Used Snowdogg MD mount, push plates, came off 2012 GMC Sierra / Chevrolet Silverado 1500. Part number 16062115 or revised 16062115A. Only used for one season. Also have the headlight adapter to go along with mount. Part number 16071110. Since GM made mid year changes and due to differences in frames, you should double check with a dealer if these are correct for your truck. $325

http://www.snowdoggplows.com/ServiceManuals/16062115INST_C.pdf
http://www.snowdoggplows.com/ServiceManuals/16062115AINST_B.pdf
http://www.snowdoggplows.com/ServiceManuals/16071110INST_A.pdf


----------



## JSutter101 (Dec 20, 2013)

Still for sale.

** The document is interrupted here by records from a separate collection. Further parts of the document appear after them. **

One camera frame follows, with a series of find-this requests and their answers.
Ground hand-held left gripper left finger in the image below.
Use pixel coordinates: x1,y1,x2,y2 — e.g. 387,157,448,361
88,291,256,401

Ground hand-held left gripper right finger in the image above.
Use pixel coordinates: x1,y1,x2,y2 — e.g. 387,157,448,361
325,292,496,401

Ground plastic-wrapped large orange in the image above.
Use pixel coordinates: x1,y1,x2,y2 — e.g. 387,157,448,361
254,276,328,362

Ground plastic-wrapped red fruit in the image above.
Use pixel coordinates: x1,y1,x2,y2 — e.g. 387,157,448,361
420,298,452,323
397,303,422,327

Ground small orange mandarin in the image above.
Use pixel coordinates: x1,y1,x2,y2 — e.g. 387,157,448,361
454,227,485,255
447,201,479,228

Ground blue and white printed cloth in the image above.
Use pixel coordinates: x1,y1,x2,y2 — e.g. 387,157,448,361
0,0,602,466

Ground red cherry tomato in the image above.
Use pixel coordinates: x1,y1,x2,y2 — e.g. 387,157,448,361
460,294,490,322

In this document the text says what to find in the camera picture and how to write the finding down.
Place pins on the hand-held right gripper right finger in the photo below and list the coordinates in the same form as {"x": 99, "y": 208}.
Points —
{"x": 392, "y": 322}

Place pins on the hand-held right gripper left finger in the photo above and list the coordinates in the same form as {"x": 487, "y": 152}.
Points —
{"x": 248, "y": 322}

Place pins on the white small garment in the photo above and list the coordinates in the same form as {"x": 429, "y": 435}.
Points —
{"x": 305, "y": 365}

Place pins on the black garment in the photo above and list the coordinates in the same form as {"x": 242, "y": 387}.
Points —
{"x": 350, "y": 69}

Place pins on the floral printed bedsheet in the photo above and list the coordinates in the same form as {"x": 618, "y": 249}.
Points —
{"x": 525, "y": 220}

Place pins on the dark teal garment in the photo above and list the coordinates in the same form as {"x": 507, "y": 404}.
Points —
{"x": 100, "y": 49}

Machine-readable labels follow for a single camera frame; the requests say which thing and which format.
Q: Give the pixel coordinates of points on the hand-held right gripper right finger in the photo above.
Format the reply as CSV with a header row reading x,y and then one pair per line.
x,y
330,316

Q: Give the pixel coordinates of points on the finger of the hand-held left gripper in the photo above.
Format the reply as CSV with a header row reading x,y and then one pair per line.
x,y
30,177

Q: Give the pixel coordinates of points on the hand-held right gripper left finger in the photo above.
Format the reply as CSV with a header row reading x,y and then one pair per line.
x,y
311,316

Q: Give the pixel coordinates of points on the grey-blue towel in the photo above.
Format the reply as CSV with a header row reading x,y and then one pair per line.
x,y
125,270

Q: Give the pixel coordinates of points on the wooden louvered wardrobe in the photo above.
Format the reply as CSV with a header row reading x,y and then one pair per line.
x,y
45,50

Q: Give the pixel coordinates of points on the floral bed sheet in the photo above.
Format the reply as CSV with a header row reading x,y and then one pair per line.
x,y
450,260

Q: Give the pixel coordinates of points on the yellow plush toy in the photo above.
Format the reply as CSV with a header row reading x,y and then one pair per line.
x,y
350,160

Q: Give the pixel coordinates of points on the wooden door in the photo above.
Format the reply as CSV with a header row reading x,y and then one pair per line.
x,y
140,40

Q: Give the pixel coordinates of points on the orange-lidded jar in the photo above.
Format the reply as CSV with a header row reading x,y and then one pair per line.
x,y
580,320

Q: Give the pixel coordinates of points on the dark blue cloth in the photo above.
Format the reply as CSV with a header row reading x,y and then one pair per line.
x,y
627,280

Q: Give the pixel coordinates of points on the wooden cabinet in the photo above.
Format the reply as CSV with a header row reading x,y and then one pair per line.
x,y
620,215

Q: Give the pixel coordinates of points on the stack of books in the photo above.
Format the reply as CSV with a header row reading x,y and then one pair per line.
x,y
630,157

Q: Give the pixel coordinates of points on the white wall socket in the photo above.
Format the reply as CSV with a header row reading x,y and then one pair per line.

Make an offer.


----------



## Chado339 (Jan 3, 2014)

Do you still have this. I have an 08 GMC Crew Cab that I have an MD80. My truck is lifted so with some welding and some extension steel plates on the mounting hardware we have set up pretty good. Dont really need these, but wouldn't mind having a it as a spare, or kicking around in the event I purchased something else or sold the plow setup to someone who doesnt have a lifted truck.


----------



## JSutter101 (Dec 20, 2013)

Yes I still have it.


----------



## Chado339 (Jan 3, 2014)

Perfect, what do you think youd take for it.


----------



## JSutter101 (Dec 20, 2013)

I had it on Craigslist reduced to $250


----------



## Jeff bach (Mar 6, 2017)

Still have for sale ?


----------



## JSutter101 (Dec 20, 2013)

I do.


----------



## Jeff bach (Mar 6, 2017)

What are you asking for the frame and light plugs 
Please. 
What state and town please


----------



## Jeff bach (Mar 6, 2017)

Pricing please


----------



## JustJeff (Sep 9, 2009)

Jeff bach said:


> What are you asking for the frame and light plugs
> Please.
> What state and town please


----------



## Jeff bach (Mar 6, 2017)

Ok, price please


----------



## Jeff bach (Mar 6, 2017)

Please a price


----------



## JSutter101 (Dec 20, 2013)

$250


----------



## timothydegroat (Oct 22, 2019)

do you still have it for sale? and if so are you willing to ship?


----------



## JSutter101 (Dec 20, 2013)

No, it is long gone. Sorry I didn't update this.


----------



## Mike_PS (Feb 28, 2005)

item has been sold


----------